Your task is to give the number of lines below that contain "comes". Give no other text.
◇ ◇ ◇ ◇ ◇
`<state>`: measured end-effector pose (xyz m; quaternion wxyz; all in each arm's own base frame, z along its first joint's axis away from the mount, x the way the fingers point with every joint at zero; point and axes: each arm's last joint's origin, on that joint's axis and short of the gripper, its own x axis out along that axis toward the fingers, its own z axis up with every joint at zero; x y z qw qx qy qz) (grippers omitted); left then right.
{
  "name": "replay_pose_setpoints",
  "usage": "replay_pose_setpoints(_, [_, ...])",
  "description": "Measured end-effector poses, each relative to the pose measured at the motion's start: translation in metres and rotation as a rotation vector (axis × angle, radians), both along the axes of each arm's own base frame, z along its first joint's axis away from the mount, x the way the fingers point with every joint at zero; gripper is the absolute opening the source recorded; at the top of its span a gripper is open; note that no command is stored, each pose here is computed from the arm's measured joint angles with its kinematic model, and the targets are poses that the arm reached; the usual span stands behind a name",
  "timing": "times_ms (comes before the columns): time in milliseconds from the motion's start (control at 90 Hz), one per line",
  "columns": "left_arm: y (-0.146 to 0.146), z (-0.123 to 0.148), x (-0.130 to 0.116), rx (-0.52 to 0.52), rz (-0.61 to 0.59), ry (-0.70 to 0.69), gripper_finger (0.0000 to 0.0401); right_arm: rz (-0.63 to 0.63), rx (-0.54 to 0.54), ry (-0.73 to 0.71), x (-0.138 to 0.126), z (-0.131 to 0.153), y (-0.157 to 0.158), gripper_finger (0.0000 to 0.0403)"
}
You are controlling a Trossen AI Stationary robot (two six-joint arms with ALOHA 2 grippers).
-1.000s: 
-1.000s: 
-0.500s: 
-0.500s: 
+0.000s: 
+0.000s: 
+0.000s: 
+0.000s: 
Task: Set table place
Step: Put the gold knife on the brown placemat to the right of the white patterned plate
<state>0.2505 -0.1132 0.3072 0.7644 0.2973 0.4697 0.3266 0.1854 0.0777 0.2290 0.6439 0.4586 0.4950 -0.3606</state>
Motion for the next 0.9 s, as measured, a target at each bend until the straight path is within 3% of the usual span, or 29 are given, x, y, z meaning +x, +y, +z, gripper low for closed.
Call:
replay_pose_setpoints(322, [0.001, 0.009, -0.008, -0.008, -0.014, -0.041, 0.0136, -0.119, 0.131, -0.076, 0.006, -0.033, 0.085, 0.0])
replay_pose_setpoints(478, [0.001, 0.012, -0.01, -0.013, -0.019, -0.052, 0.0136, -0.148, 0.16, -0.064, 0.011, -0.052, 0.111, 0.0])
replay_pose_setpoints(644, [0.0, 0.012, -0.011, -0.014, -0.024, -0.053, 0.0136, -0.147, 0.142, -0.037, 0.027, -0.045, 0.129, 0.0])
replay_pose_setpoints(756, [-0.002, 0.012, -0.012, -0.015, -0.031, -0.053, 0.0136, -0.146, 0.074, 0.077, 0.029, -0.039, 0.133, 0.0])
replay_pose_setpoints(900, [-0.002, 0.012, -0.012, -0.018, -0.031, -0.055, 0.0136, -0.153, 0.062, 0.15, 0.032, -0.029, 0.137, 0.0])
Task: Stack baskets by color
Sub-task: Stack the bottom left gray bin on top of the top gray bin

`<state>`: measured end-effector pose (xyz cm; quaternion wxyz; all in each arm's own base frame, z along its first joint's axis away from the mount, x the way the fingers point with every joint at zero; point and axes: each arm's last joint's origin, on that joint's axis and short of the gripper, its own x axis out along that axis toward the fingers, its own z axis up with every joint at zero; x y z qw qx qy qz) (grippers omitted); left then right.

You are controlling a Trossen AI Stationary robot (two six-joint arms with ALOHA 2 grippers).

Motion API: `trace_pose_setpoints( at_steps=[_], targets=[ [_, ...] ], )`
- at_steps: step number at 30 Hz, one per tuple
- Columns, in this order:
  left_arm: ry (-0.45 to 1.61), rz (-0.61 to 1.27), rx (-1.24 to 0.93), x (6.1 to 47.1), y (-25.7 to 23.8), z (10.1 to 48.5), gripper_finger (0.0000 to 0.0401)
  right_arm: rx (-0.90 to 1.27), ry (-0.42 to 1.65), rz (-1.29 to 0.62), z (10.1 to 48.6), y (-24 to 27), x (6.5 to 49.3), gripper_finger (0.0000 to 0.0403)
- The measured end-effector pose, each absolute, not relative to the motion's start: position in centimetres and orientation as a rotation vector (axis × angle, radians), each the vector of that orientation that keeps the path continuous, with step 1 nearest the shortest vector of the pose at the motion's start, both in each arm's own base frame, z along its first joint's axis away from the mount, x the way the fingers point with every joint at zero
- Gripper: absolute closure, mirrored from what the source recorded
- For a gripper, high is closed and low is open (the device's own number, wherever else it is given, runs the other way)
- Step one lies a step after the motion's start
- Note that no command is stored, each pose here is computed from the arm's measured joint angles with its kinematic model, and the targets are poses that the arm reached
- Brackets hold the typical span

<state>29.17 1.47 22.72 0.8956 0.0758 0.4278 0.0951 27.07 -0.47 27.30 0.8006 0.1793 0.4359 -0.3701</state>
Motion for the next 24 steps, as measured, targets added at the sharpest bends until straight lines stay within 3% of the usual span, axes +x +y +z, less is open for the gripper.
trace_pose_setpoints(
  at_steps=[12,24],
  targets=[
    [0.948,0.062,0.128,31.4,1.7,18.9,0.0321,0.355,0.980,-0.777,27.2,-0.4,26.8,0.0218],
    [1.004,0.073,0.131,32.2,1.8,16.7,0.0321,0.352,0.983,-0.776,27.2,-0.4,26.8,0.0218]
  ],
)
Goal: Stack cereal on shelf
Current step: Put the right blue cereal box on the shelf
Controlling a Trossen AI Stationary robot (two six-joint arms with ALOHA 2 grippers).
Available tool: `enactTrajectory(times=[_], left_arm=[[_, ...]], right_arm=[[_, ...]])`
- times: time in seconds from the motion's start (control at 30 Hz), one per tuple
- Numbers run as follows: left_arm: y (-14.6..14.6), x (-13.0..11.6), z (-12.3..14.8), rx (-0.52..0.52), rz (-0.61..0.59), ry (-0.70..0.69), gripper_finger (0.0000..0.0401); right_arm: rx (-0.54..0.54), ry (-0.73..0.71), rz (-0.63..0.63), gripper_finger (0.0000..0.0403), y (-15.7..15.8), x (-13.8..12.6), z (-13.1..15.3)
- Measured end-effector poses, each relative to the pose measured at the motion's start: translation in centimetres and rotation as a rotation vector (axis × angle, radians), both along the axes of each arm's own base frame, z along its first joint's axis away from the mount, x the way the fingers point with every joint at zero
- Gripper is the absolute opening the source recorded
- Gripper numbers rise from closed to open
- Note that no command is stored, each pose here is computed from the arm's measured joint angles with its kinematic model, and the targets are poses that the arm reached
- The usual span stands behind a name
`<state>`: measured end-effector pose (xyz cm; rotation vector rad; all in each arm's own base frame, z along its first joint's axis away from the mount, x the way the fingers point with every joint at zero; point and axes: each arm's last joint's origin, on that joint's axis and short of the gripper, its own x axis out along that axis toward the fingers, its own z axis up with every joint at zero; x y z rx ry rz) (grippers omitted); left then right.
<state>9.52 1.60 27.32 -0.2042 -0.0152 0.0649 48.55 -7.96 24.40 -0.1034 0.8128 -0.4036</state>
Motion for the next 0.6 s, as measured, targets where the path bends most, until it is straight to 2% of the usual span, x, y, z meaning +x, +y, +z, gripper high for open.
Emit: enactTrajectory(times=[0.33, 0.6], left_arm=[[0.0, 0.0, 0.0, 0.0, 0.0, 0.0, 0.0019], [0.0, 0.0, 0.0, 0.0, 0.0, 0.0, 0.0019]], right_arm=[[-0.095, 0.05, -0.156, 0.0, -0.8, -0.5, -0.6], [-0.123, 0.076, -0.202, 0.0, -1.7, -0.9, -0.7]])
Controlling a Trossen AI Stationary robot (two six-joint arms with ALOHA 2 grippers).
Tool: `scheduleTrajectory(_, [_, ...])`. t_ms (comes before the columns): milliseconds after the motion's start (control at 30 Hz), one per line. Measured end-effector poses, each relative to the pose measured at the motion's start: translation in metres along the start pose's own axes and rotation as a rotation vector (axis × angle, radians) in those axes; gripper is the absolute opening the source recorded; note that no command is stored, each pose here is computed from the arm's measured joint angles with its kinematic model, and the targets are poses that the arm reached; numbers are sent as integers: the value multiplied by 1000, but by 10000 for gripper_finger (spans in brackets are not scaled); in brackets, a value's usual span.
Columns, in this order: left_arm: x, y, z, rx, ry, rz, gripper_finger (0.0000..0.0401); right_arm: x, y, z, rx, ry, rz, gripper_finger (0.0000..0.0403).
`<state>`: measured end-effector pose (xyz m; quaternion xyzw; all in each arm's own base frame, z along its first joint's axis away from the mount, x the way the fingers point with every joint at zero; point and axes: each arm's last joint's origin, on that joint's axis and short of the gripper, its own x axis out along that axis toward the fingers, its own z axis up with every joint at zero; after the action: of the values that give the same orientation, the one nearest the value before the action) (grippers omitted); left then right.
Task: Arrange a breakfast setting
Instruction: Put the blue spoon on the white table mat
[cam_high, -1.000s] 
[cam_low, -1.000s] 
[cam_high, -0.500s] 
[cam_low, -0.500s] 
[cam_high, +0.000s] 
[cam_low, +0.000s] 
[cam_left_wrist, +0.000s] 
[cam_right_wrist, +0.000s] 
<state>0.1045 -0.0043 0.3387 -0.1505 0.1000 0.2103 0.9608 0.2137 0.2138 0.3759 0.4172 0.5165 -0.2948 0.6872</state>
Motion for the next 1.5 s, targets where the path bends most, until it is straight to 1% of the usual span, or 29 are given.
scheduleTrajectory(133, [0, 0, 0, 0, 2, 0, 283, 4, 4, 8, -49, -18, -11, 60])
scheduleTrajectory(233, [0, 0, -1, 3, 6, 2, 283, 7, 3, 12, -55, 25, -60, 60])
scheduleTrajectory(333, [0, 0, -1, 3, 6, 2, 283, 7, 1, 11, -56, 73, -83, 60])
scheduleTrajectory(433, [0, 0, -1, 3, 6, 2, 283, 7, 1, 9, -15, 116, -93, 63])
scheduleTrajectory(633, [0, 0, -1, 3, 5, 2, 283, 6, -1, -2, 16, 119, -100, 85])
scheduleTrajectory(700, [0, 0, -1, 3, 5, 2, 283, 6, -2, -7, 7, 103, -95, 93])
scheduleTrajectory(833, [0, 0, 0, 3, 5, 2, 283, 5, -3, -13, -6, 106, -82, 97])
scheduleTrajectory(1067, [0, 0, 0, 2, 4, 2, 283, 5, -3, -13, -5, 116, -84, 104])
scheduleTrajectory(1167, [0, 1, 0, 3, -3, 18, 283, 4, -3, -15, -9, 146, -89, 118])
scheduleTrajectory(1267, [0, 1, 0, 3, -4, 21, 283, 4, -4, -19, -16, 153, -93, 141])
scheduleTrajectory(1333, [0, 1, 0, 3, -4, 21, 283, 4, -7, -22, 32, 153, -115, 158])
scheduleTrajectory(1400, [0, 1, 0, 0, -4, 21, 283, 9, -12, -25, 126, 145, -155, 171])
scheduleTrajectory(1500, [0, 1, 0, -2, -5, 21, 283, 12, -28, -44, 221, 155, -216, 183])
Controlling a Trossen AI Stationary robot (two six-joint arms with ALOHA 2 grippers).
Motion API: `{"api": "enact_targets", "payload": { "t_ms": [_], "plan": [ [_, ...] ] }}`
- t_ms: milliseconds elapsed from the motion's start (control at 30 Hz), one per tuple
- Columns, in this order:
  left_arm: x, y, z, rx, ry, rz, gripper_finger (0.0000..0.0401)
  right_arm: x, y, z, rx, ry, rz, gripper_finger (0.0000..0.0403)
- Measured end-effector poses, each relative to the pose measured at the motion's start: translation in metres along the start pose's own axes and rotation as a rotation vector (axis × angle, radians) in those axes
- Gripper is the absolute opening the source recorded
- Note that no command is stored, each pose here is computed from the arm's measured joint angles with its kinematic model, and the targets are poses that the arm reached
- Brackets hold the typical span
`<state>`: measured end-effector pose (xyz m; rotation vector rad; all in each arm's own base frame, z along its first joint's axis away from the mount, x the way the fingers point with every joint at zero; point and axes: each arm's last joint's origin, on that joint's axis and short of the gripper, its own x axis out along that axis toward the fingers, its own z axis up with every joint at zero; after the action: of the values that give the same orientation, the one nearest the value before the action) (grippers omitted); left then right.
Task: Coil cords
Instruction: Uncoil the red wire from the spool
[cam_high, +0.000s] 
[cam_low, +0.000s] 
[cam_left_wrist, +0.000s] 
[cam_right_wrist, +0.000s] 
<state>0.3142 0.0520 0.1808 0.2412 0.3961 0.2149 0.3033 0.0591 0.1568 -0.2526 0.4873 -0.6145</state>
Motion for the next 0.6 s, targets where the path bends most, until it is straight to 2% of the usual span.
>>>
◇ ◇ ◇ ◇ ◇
> The answer: 2